== INFORMATION PROVIDED ==

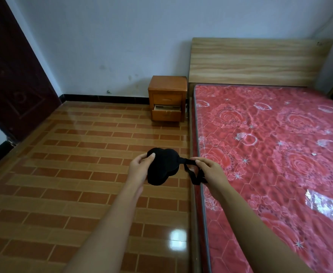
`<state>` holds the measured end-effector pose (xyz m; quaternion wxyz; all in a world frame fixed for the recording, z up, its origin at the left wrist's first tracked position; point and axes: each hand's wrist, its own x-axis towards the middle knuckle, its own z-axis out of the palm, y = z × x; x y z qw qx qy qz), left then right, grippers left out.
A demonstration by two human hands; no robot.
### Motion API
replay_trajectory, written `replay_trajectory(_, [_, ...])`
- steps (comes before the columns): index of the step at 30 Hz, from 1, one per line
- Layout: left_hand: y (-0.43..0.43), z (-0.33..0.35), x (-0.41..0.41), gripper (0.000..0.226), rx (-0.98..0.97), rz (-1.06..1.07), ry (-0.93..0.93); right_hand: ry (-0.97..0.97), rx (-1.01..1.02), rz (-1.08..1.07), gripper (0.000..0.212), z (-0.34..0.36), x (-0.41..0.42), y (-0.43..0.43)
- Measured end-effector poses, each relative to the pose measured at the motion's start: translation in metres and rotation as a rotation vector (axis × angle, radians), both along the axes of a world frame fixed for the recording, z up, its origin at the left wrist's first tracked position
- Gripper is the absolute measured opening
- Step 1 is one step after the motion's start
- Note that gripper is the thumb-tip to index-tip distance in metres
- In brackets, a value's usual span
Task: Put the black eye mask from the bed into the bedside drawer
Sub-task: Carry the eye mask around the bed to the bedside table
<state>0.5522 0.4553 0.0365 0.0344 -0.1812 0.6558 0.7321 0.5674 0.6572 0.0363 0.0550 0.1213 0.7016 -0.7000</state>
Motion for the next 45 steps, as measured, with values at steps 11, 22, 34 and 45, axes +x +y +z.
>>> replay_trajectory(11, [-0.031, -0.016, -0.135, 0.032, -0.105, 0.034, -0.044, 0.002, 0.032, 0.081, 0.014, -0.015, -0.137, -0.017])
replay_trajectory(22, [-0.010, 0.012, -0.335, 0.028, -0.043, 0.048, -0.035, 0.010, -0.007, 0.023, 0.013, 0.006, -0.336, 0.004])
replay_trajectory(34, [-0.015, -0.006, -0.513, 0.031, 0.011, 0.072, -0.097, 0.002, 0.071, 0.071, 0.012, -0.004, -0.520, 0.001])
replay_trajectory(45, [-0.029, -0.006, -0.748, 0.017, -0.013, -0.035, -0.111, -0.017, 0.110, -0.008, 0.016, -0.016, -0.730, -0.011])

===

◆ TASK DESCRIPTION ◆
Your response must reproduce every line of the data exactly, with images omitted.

◆ RESULT OF THIS EXERCISE ◆
`<state>` holds the measured end-effector pose (xyz m; quaternion wxyz; all in a world frame fixed for the recording, z up, its origin at the left wrist's first tracked position; point and axes: each hand's wrist, its own x-axis towards the middle knuckle, its own z-axis out of the palm, y = z × x; x y z qw qx qy qz), left then right, grippers left out.
A demonstration by two human hands; no robot.
### Motion API
replay_trajectory, written `replay_trajectory(_, [_, ...])`
- steps (comes before the columns): index of the step at 30 Hz, from 1, one per line
- Layout: left_hand: y (-0.43..0.43), z (-0.33..0.35), x (-0.41..0.41), gripper (0.000..0.226), rx (-0.98..0.97), rz (-1.06..1.07), ry (-0.93..0.93); right_hand: ry (-0.97..0.97), rx (-1.01..1.02), rz (-1.08..1.07), gripper (0.000..0.212), z (-0.34..0.36), x (-0.41..0.42), y (-0.43..0.43)
- Measured end-effector poses, each relative to the pose measured at the motion's start: translation in metres and rotation as a rotation vector (axis × angle, radians), both along the axes of a world frame fixed for the recording, z up, its origin at the left wrist's first tracked position
- Gripper is the absolute measured opening
- Step 1 is one step after the motion's start
- Note that gripper is the thumb-tip to index-tip distance in metres
- In brackets, a value's usual span
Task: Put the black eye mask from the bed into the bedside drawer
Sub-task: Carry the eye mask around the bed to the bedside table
<state>0.5522 0.4553 0.0365 0.0344 -0.1812 0.6558 0.7321 0.5674 0.6572 0.0363 0.0550 0.1213 0.7016 -0.7000</state>
Motion for the next 45 steps, as measured, with values at steps 11, 22, 34 and 45, axes +x +y +z.
>>> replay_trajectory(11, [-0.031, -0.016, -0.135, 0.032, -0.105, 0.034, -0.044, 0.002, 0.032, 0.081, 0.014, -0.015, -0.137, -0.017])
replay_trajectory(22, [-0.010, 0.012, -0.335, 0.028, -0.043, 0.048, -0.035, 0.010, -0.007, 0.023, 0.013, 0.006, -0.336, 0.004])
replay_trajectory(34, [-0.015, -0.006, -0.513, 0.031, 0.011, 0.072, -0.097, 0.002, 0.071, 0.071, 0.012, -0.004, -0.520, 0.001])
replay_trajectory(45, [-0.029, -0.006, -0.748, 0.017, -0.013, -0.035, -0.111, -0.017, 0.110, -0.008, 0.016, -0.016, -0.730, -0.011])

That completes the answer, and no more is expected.